## TASK DIRECTIONS
From the first line to the last, please reproduce the material exactly, skipping the pictures.

## COLLECTED DATA
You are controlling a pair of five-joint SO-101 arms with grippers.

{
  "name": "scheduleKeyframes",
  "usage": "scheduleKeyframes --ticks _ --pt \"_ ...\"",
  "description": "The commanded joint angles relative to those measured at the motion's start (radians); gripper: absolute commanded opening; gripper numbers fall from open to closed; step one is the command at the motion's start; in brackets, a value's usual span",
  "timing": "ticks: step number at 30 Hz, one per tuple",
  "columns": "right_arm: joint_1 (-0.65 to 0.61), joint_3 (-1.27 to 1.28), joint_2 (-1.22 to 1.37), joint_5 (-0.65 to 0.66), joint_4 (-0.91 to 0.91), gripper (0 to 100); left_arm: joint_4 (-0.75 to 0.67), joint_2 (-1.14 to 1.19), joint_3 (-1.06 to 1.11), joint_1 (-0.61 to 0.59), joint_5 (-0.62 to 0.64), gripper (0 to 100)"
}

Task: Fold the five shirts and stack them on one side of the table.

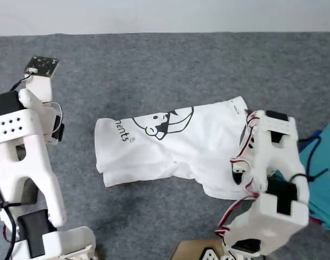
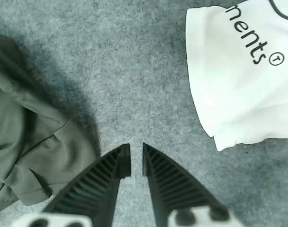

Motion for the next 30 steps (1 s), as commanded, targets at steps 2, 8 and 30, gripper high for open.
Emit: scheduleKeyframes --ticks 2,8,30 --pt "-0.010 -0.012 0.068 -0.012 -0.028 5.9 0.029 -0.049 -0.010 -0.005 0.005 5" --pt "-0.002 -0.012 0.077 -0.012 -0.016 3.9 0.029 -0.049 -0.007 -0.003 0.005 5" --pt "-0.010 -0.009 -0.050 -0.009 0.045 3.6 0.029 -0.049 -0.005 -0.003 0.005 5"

## PROBLEM SOLUTION
You are controlling a pair of five-joint SO-101 arms with grippers.

{
  "name": "scheduleKeyframes",
  "usage": "scheduleKeyframes --ticks _ --pt \"_ ...\"",
  "description": "The commanded joint angles relative to those measured at the motion's start (radians); gripper: absolute commanded opening; gripper numbers fall from open to closed; step one is the command at the motion's start; in brackets, a value's usual span",
  "timing": "ticks: step number at 30 Hz, one per tuple",
  "columns": "right_arm: joint_1 (-0.65 to 0.61), joint_3 (-1.27 to 1.28), joint_2 (-1.22 to 1.37), joint_5 (-0.65 to 0.66), joint_4 (-0.91 to 0.91), gripper (0 to 100); left_arm: joint_4 (-0.75 to 0.67), joint_2 (-1.14 to 1.19), joint_3 (-1.06 to 1.11), joint_1 (-0.61 to 0.59), joint_5 (-0.62 to 0.64), gripper (0 to 100)"
}

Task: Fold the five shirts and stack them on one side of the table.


Motion for the next 30 steps (1 s), as commanded, targets at steps 2, 8 and 30, gripper high for open.
Emit: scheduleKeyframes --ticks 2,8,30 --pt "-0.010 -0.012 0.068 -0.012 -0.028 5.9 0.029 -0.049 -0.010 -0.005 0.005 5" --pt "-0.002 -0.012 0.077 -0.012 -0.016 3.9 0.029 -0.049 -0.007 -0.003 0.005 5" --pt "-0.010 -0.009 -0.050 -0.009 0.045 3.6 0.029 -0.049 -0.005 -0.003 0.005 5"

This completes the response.